▸ **RECORD SET**:
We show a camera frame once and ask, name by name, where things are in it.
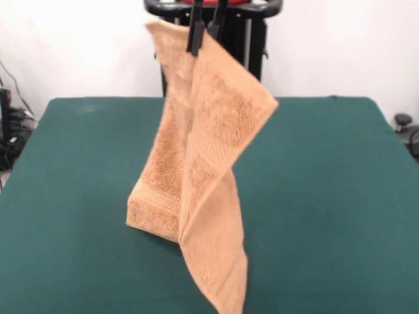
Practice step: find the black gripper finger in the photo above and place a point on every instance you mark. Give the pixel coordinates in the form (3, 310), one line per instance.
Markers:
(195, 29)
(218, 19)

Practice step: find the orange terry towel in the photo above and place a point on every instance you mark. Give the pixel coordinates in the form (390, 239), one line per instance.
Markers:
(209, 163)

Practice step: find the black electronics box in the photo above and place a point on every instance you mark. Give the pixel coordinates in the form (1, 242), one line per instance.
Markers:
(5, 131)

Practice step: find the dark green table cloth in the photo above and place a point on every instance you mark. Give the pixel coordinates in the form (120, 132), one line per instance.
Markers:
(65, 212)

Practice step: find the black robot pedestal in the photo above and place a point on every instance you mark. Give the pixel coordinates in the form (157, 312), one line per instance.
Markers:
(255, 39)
==
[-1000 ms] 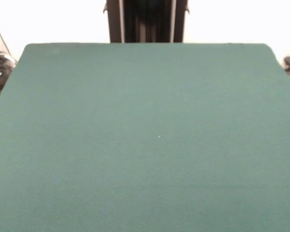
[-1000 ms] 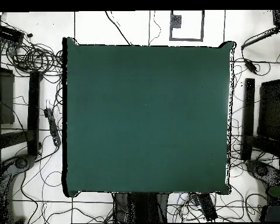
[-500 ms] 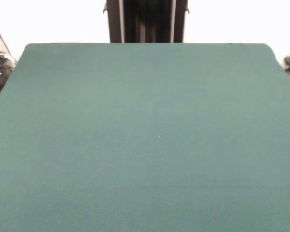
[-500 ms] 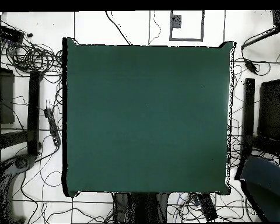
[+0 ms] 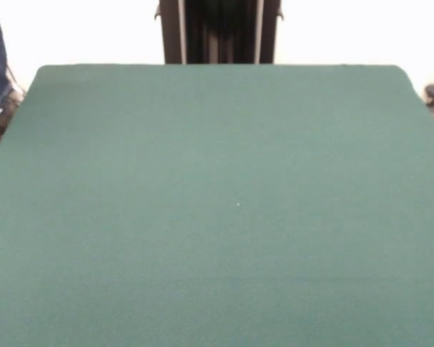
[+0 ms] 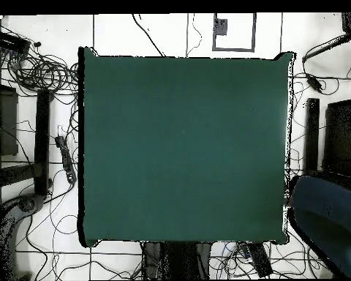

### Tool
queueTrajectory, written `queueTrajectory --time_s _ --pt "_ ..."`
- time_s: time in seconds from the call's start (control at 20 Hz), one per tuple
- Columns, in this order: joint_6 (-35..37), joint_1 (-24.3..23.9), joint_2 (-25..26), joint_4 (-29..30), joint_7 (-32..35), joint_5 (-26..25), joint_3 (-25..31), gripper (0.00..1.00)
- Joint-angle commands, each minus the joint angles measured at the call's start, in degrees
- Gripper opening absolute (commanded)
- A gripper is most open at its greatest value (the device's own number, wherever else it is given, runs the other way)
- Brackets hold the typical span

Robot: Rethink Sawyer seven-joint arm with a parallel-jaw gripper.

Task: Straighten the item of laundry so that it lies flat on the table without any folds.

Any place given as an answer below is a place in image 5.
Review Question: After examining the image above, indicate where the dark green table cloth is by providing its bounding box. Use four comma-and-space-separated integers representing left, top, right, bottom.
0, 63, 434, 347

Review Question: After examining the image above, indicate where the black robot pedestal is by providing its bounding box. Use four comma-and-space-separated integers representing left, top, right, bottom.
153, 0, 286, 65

▸ **ACTIVITY**: Which lines above contain the word "start"? Copy all of them.

▸ **ANSWER BOX**:
- time_s: time in seconds from the call's start (control at 20 Hz), one per tuple
- Joint-angle commands, each minus the joint angles measured at the call's start, in degrees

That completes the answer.